Could this dying victim be you or a loved one in the future?




Without a living will, no one has the right to make medical decisions that impact your life or determine whether you will live or die. Yet, if a panicky family member makes the wrong decision, there's nothing you can do about it when you are lying unconscious at death's door. Sometimes a family member will do things differently than we would like, or may even directly contradict previously-discussed directives. But without a designee to administer it, you cannot have a living will. Which is the better option?


No one can say for sure whether another person should have a living will. It's hard to answer that question for ourselves, even. Before making up your mind, here are some things to consider:


1. A living will provides guidelines and decisions in case you become incapable of making them for yourself. This condition may result from a mental lapse, a coma, or any situation that places out beyond the boundaries of legal consent. At that point the medical personnel turn to your close friend or family member. Yet no one can legally make a medical decision on your behalf without a living will. The document can be prepared with the help of an attorney. Copies will reside with the person and the designee, along with the attorney and perhaps the family doctor.


2. A living will cannot cover all contingencies. For example, the code "DNR" means "Do Not Resuscitate" (or try to keep alive) when the body begins to fail.
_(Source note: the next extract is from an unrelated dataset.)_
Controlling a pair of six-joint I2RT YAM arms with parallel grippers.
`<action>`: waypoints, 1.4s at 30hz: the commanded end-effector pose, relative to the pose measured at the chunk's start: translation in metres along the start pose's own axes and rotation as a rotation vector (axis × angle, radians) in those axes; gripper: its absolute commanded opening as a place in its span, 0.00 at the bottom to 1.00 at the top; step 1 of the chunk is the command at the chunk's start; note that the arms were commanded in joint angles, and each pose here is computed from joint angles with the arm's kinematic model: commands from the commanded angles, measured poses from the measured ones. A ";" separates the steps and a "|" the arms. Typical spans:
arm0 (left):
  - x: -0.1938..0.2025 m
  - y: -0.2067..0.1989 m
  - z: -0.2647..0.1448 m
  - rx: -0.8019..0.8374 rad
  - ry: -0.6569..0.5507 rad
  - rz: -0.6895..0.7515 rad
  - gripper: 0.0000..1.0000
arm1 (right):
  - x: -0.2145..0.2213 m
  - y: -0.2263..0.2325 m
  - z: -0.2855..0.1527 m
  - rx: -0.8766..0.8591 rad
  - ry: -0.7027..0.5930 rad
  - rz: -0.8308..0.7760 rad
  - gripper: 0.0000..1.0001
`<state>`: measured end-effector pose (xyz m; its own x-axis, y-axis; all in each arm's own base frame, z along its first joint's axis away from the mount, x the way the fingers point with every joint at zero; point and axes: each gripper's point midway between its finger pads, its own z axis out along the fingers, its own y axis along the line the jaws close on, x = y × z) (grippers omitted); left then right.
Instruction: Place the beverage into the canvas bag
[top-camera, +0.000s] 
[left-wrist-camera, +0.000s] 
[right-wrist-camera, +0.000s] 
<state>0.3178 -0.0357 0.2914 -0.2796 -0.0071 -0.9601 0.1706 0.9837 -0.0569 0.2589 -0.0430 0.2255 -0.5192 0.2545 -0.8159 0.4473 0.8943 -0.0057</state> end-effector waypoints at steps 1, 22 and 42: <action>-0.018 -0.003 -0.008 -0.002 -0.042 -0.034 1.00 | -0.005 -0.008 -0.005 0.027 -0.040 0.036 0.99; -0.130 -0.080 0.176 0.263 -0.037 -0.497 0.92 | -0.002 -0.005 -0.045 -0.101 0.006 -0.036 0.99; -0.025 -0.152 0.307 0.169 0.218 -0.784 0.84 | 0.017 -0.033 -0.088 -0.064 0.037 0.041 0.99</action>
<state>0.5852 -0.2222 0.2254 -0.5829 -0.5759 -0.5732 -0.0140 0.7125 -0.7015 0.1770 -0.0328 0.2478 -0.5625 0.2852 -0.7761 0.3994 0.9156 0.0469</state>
But a temporary condition that is treatable, like pneumonia, for example, may be a good reason to place someone on a life support system like a ventilator when there is good cause to believe the person may recover, and that the technology does not prolong the inevitable.


3. A living will should be discussed comprehensively with your intended designee. He or she should agree to serve as your representative before drawing up the legal forms. Explain the role you want this person to play along with any caveats that he or she should be aware of. Put your instructions in writing, with a copy for the attorney and possibly your doctor.


4. Your living will should be kept up to date. For example, you may arrange one while in a certain state of health, but experience a health change a few years later. When changing your living will, be sure to keep your designee informed about any decision-making alterations.


5. Your living will may be effective only in the state where you reside. Check to see whether it can be honored elsewhere. If not, you may want to draw up another document on occasions when you travel extensively outside your state or move to another region. If that should happen, you probably should designate another person as your representative.


A living will may not be suited to everyone. Discuss the pros and cons carefully with your family and an attorney before making a decision and naming a representative. Most doctors and medical personnel will be happy to explain this concept in detail to help you come to a comfortable decision.